How to complete this task - Copy out the full listing below as it stands, with its pictures left behind.

Stored data -
• • • • • • •
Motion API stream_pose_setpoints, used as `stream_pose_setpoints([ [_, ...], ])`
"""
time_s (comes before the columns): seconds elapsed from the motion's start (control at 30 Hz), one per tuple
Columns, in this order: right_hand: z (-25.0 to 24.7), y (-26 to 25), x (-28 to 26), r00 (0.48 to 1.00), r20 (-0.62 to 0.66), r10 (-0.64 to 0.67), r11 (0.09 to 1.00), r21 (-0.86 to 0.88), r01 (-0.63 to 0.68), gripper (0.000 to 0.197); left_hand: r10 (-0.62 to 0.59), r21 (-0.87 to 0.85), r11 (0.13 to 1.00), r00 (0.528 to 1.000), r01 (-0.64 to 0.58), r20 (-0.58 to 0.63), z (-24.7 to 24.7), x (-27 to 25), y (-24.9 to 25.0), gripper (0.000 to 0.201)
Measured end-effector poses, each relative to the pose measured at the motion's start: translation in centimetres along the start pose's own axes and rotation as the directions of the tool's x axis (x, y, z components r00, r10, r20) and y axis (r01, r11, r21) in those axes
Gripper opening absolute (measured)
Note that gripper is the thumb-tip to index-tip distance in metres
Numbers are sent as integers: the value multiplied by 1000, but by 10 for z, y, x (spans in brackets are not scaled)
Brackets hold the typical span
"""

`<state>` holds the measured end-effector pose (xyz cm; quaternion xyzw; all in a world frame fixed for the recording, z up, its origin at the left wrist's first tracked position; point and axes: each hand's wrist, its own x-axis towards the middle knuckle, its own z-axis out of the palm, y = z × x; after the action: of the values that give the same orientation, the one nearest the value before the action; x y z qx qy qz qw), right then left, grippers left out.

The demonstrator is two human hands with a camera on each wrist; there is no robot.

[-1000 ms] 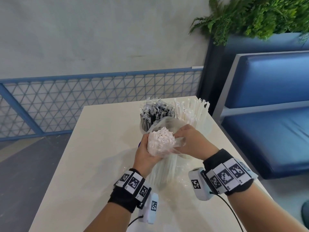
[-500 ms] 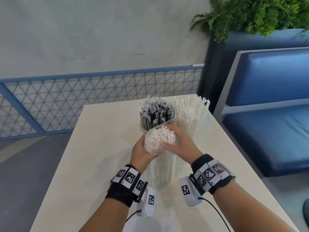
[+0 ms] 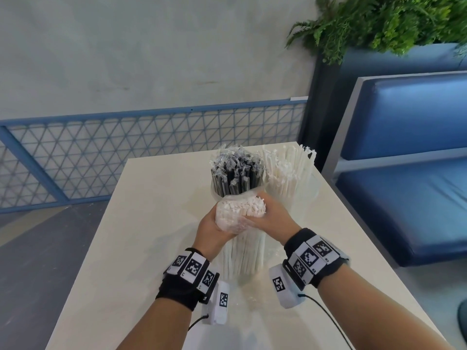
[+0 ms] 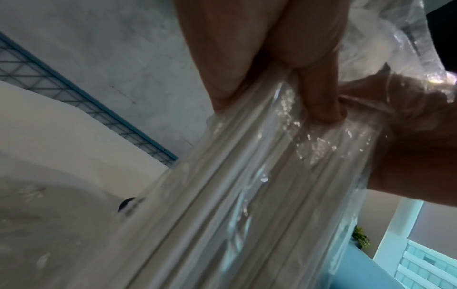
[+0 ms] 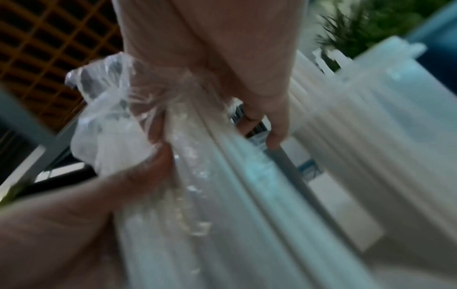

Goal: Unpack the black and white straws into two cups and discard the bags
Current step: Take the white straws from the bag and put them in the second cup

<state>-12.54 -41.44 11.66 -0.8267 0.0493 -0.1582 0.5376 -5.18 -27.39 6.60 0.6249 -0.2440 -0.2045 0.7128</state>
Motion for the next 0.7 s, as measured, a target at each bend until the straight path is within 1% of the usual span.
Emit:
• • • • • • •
Your response -
Motion API stream_pose_setpoints, used as `stream_pose_setpoints([ [_, ...], ])`
"""
time_s (comes before the columns): seconds elapsed from the motion's start (control at 30 Hz), one per tuple
Columns, in this order: right_hand: z (-25.0 to 24.7), y (-26 to 25), x (-28 to 26), r00 (0.48 to 1.00), r20 (-0.62 to 0.66), r10 (-0.64 to 0.67), r11 (0.09 to 1.00), r21 (-0.86 to 0.88), r01 (-0.63 to 0.68), gripper (0.000 to 0.197); left_hand: r10 (-0.62 to 0.59), r21 (-0.87 to 0.85), r11 (0.13 to 1.00), r00 (0.528 to 1.000), r01 (-0.64 to 0.58), r20 (-0.58 to 0.63), z (-24.7 to 24.7), x (-27 to 25), y (-24.9 to 25.0), gripper (0.000 to 0.201)
Measured end-effector poses, each relative to the pose measured at the motion's start: translation in centimetres along the start pose's own axes and rotation as the directions of the tool's x axis (x, y, z components r00, r10, r20) and y axis (r01, r11, r21) in those axes
Gripper opening absolute (measured)
Note that gripper is the thumb-tip to index-tip distance in metres
Numbers are sent as integers: the value multiplied by 1000, but by 10 for z, y, x (spans in brackets are not scaled)
Brackets hold the typical span
"""

`<state>` holds the measured end-effector pose (xyz cm; quaternion xyzw; all in a world frame fixed for the recording, z up, its origin at the left wrist's first tracked position; point and axes: each hand's wrist, its own x-axis towards the middle knuckle, its own z-axis out of the palm, y = z × x; after the action: of the values that give the same orientation, the one nearest the value before the action; x y z qx qy qz qw), right then left, grippers left out.

The demonstrator is two human hands with a camera on each wrist; there is no robot.

[-1000 ms] 
[-500 ms] 
[+0 ms] 
[+0 ms] 
[+0 ms] 

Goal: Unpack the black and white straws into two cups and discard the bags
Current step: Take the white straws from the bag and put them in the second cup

<state>-12.54 -41.44 11.66 -0.8267 0.0493 -0.1582 0.5376 -5.18 -27.39 6.60 0.6249 -0.2440 -0.2045 0.7128</state>
Motion for the next 0.7 s, as measured, a target at each bend until the straight path is within 1% of the usual span.
Emit:

No more output remains.